_PROBLEM TO SOLVE_. The expected answer is every line from the material below that has the word "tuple".

_RECORDS FOR THIS EXERCISE_.
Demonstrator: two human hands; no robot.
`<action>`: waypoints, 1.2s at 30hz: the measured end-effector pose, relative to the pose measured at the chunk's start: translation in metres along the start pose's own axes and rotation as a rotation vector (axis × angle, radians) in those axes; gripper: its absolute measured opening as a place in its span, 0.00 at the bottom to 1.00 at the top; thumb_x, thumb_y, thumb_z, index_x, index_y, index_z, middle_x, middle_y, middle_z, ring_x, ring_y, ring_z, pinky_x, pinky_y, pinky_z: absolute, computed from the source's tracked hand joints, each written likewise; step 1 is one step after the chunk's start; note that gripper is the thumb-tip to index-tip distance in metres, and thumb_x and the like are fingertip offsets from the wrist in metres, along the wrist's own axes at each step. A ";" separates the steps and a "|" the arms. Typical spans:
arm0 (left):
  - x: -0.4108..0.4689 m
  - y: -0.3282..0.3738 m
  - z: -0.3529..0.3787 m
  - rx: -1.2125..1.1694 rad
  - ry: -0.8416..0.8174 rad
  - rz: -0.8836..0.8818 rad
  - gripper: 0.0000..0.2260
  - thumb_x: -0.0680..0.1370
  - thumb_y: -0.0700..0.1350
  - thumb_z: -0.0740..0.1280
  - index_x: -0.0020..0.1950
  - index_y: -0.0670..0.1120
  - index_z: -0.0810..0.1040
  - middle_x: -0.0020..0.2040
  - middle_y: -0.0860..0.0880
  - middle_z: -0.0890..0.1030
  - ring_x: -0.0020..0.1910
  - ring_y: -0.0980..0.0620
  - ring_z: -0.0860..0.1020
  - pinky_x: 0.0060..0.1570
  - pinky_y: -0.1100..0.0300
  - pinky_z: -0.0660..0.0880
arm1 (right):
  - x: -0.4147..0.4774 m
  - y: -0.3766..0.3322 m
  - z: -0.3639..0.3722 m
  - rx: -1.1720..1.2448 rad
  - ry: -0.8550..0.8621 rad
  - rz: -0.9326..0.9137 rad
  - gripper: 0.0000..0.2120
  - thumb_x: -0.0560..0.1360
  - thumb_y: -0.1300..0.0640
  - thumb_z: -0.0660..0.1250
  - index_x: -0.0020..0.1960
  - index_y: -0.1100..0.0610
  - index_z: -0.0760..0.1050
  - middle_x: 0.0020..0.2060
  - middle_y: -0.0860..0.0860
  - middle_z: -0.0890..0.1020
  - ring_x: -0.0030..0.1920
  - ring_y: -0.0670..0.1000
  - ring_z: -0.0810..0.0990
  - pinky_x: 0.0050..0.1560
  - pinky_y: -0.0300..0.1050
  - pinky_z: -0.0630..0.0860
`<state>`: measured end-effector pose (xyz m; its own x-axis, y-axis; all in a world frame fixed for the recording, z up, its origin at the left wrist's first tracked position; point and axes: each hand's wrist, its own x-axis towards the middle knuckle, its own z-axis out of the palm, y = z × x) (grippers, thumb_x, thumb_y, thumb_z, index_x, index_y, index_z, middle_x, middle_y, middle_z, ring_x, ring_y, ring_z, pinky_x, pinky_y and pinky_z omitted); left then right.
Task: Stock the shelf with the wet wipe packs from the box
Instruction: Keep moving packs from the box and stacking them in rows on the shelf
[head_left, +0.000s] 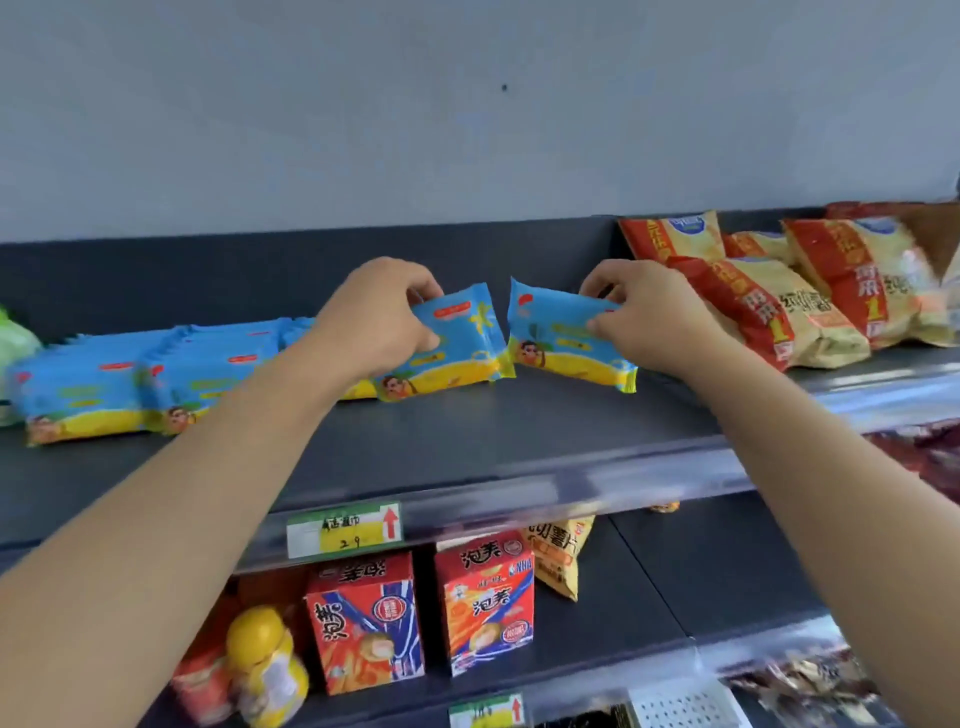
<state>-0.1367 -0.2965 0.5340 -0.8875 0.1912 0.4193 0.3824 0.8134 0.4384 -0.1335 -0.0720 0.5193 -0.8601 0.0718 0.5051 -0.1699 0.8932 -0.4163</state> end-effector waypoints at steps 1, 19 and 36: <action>0.005 -0.014 -0.008 0.039 0.017 -0.024 0.13 0.70 0.36 0.72 0.53 0.45 0.80 0.48 0.48 0.78 0.46 0.50 0.75 0.44 0.59 0.70 | 0.010 -0.009 0.011 -0.006 -0.019 -0.025 0.12 0.70 0.65 0.64 0.48 0.50 0.76 0.43 0.48 0.77 0.48 0.56 0.78 0.53 0.53 0.76; 0.081 -0.151 0.037 0.363 -0.097 -0.080 0.10 0.74 0.35 0.68 0.52 0.45 0.72 0.49 0.49 0.70 0.48 0.51 0.67 0.44 0.59 0.67 | 0.106 -0.029 0.167 -0.124 -0.227 -0.014 0.17 0.74 0.56 0.67 0.62 0.48 0.71 0.61 0.55 0.69 0.63 0.58 0.65 0.61 0.51 0.67; 0.069 -0.147 0.045 0.391 -0.041 0.026 0.24 0.73 0.32 0.65 0.67 0.45 0.66 0.62 0.47 0.67 0.62 0.49 0.64 0.56 0.57 0.70 | 0.087 -0.035 0.164 -0.169 -0.057 -0.122 0.22 0.75 0.59 0.63 0.68 0.52 0.66 0.66 0.53 0.68 0.66 0.56 0.62 0.63 0.49 0.63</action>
<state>-0.2656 -0.3779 0.4624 -0.8912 0.2303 0.3907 0.2854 0.9543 0.0883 -0.2812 -0.1696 0.4535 -0.8649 -0.0623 0.4980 -0.1951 0.9559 -0.2193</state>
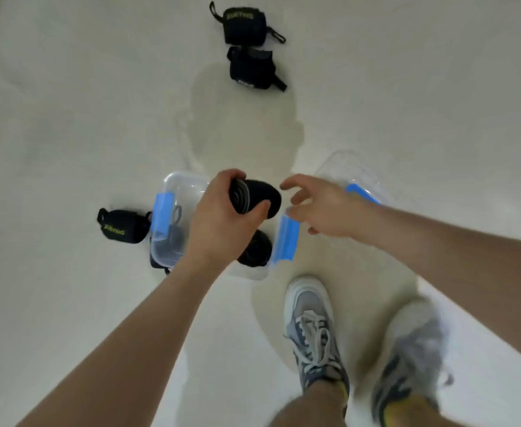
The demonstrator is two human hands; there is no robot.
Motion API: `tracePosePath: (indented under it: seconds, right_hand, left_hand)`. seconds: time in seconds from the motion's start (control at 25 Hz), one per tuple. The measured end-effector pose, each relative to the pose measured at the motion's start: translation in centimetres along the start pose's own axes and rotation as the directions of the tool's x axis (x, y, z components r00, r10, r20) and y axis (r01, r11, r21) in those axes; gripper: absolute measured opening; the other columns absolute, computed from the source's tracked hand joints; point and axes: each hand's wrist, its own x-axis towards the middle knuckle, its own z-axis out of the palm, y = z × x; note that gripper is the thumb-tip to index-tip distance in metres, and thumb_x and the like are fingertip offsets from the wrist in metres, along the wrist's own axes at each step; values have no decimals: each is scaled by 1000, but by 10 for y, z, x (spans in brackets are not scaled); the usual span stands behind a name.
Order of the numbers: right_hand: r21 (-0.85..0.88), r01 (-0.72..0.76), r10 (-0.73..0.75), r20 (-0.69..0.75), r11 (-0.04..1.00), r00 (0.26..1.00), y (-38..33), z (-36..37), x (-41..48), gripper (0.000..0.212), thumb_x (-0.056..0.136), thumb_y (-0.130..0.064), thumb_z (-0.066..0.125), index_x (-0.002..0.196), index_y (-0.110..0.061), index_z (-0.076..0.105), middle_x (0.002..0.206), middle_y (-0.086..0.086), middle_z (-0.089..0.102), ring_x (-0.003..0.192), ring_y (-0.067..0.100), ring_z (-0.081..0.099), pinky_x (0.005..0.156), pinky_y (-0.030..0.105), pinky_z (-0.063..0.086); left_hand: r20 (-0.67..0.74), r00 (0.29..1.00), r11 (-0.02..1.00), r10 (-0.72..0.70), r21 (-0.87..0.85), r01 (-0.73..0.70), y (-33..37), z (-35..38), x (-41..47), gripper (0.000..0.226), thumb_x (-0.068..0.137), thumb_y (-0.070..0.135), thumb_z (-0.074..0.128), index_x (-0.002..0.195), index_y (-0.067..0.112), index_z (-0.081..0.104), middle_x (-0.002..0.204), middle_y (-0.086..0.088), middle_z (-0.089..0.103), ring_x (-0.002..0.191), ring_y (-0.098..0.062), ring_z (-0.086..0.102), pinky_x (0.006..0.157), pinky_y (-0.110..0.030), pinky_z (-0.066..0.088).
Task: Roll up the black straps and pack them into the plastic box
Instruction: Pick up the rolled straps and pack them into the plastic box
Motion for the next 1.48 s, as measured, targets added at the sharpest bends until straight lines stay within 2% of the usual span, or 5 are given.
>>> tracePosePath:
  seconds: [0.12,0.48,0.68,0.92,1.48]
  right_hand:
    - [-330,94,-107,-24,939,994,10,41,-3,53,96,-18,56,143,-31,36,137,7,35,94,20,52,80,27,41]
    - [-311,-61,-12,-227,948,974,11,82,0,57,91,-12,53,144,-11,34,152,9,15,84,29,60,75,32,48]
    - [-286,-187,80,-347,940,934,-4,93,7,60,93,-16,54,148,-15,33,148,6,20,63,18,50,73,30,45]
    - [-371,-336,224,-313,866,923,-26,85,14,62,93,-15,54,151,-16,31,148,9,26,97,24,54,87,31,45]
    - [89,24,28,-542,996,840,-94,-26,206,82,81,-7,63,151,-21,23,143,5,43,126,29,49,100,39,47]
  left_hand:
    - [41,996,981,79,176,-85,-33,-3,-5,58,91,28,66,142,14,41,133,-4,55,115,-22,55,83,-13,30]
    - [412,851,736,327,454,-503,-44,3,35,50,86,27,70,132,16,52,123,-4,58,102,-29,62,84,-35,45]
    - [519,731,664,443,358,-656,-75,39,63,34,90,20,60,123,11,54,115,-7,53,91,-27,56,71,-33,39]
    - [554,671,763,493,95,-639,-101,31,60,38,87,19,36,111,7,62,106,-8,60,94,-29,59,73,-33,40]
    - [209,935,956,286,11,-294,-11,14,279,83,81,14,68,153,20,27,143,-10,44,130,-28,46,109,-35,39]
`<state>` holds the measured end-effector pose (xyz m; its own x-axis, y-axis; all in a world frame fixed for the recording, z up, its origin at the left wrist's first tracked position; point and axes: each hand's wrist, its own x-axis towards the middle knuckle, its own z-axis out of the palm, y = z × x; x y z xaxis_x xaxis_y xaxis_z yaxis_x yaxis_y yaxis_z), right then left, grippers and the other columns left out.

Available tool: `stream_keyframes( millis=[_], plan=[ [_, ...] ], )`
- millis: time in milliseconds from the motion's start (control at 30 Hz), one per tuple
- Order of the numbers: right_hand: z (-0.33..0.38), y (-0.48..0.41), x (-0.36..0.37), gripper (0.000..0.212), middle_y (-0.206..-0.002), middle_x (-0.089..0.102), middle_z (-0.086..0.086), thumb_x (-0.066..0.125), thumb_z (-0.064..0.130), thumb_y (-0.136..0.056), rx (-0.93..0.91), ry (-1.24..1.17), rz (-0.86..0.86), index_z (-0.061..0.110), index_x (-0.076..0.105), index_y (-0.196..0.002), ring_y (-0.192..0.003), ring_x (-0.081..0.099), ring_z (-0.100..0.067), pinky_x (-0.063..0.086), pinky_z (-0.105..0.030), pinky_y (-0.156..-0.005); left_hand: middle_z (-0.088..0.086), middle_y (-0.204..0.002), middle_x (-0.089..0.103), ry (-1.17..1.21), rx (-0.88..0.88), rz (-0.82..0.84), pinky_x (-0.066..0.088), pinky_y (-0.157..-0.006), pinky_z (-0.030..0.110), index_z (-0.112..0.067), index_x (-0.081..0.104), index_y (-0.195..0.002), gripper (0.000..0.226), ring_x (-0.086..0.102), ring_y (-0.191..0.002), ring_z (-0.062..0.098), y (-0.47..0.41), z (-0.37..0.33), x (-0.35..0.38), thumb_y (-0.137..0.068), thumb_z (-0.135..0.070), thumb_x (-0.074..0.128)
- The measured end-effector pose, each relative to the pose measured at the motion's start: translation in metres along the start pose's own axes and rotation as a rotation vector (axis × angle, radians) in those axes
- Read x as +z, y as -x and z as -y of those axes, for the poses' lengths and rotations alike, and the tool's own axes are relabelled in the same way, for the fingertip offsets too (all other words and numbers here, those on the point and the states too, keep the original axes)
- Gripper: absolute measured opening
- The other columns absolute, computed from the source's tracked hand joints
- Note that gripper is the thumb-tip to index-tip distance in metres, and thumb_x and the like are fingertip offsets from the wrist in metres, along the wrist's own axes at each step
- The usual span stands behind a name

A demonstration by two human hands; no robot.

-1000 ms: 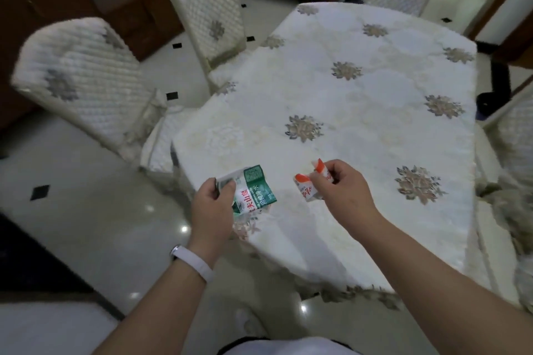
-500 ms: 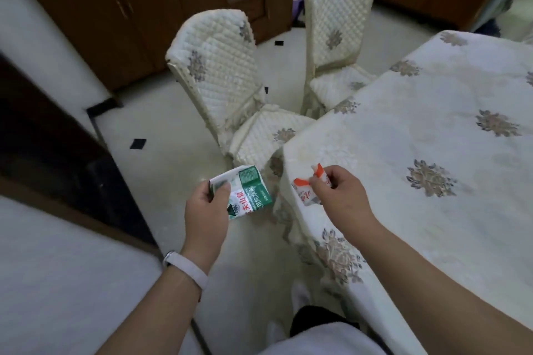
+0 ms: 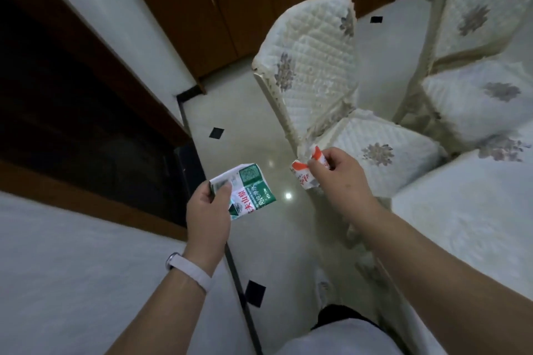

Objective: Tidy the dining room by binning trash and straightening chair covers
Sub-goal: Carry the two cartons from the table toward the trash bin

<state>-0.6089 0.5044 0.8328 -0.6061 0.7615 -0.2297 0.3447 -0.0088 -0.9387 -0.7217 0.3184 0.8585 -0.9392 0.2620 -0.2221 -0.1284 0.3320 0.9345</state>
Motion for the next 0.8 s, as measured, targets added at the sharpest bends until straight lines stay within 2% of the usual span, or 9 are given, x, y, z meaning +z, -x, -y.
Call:
stream_keyframes(
  millis=[167, 267, 433, 600, 700, 800],
  plan=[
    [0.039, -0.066, 0.032, 0.025, -0.08, 0.068, -0.006, 0.065, 0.037, -0.09, -0.039, 0.011, 0.082, 0.012, 0.064, -0.088, -0.073, 0.067, -0.024, 0.056, -0.044, -0.068, 0.0, -0.083, 0.074, 0.036, 0.005, -0.081, 0.057, -0.062, 0.031, -0.015, 0.068, -0.095, 0.01, 0.072, -0.073, 0.012, -0.06, -0.027, -0.003, -0.097, -0.018, 0.059],
    [0.063, -0.09, 0.054, 0.021, -0.072, 0.066, 0.002, 0.065, 0.036, -0.091, -0.079, 0.013, 0.128, 0.015, 0.064, -0.086, -0.065, 0.064, -0.014, 0.052, -0.035, -0.062, 0.0, -0.085, 0.075, 0.066, 0.006, -0.104, 0.056, -0.061, 0.029, -0.015, 0.068, -0.097, 0.009, 0.072, -0.075, 0.013, -0.087, -0.037, -0.015, -0.097, -0.018, 0.059],
    [0.09, -0.133, 0.097, 0.022, -0.073, 0.061, -0.005, 0.065, 0.032, -0.091, -0.093, 0.05, 0.184, 0.012, 0.061, -0.084, -0.06, 0.051, -0.012, 0.04, -0.027, -0.058, 0.001, -0.083, 0.074, 0.088, 0.013, -0.138, 0.056, -0.061, 0.029, -0.016, 0.068, -0.094, 0.01, 0.072, -0.073, 0.011, -0.146, -0.041, -0.038, -0.098, -0.018, 0.059],
    [0.105, -0.186, 0.143, 0.02, -0.07, 0.058, 0.002, 0.064, 0.031, -0.092, -0.071, 0.093, 0.165, 0.012, 0.062, -0.086, -0.057, 0.05, -0.008, 0.041, -0.026, -0.057, 0.002, -0.086, 0.075, 0.137, -0.008, -0.109, 0.059, -0.069, 0.038, -0.019, 0.069, -0.094, 0.011, 0.073, -0.08, 0.019, -0.237, -0.035, -0.042, -0.098, -0.018, 0.059],
    [0.124, -0.22, 0.168, 0.021, -0.07, 0.062, -0.003, 0.064, 0.033, -0.092, -0.069, 0.14, 0.117, 0.014, 0.062, -0.086, -0.058, 0.051, -0.011, 0.041, -0.028, -0.057, 0.003, -0.086, 0.075, 0.167, -0.02, -0.065, 0.06, -0.071, 0.044, -0.019, 0.069, -0.093, 0.011, 0.073, -0.083, 0.026, -0.297, -0.039, -0.039, -0.097, -0.016, 0.059],
    [0.152, -0.254, 0.187, 0.019, -0.069, 0.06, -0.002, 0.063, 0.033, -0.093, -0.089, 0.178, 0.051, 0.018, 0.061, -0.081, -0.053, 0.048, -0.003, 0.038, -0.017, -0.05, 0.005, -0.085, 0.074, 0.174, 0.019, -0.015, 0.06, -0.074, 0.049, -0.018, 0.068, -0.089, 0.013, 0.072, -0.083, 0.028, -0.358, -0.063, -0.039, -0.097, -0.014, 0.059]
  ],
)
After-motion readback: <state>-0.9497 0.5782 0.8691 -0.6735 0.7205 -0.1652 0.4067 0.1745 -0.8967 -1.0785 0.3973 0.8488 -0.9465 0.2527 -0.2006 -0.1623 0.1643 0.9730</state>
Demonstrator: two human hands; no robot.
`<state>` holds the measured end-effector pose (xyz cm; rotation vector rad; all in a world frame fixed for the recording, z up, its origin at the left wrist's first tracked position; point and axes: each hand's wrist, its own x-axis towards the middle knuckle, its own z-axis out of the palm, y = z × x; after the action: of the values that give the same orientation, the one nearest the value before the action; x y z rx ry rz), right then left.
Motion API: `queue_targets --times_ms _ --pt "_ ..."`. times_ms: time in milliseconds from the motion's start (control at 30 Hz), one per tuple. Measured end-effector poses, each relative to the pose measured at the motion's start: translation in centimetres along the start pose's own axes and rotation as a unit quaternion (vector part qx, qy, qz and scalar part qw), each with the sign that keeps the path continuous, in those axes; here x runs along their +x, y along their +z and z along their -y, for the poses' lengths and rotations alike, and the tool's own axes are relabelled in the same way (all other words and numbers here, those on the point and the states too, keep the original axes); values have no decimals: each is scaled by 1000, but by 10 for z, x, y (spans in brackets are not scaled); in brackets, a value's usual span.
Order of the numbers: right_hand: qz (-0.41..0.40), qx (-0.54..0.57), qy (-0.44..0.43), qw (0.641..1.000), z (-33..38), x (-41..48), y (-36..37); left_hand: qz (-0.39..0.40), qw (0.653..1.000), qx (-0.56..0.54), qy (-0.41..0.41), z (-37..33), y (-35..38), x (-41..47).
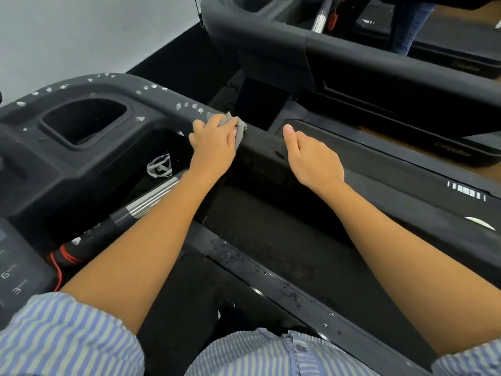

_SOLUTION TO THIS TASK_.
Motion API: `tracePosePath: (indented under it: seconds, right_hand, left_hand)`. seconds: time in seconds from the motion's start (control at 25 Hz), one per tuple. The measured end-effector pose, each relative to the pose measured at the motion's start: translation in centimetres along the start pose's own axes and rotation as the directions of the tool's x axis (x, y, z components r00, r10, r20) and y axis (r01, r11, r21) in those axes; gripper: absolute measured opening; the other columns absolute, computed from the source's tracked hand joints; point and axes: each hand's wrist, its own x-axis towards the middle knuckle, its own z-axis out of the palm, y = z × x; note that gripper is the thumb-tip to index-tip distance in metres, and thumb_x and the like are fingertip offsets from the wrist in metres, along the wrist's own axes at each step; values have no decimals: each is scaled by 1000, but by 10 for y, z, x (spans in brackets are not scaled); the usual span stands behind a name.
- millis: time in milliseconds from the motion's start (control at 30 Hz), one per tuple
Motion API: `queue_targets --times_ms _ --pt "_ ..."`. times_ms: time in milliseconds from the motion's start (control at 30 Hz), one per tuple. Measured end-effector poses, each relative to the pose measured at the motion's start: translation in centimetres along the start pose's own axes and rotation as a unit quaternion (vector part qx, qy, qz and scalar part qw), each with the sign that keeps the path continuous, in those axes; here x runs along their +x, y along their +z and z along their -y, for the poses' lengths and rotations alike, and the tool's own axes are relabelled in the same way (all other words and numbers here, those on the point and the states too, keep the original axes); values have no decimals: each is scaled by 1000, but by 10 for z, x, y (spans in brackets are not scaled); in brackets, a value's usual span.

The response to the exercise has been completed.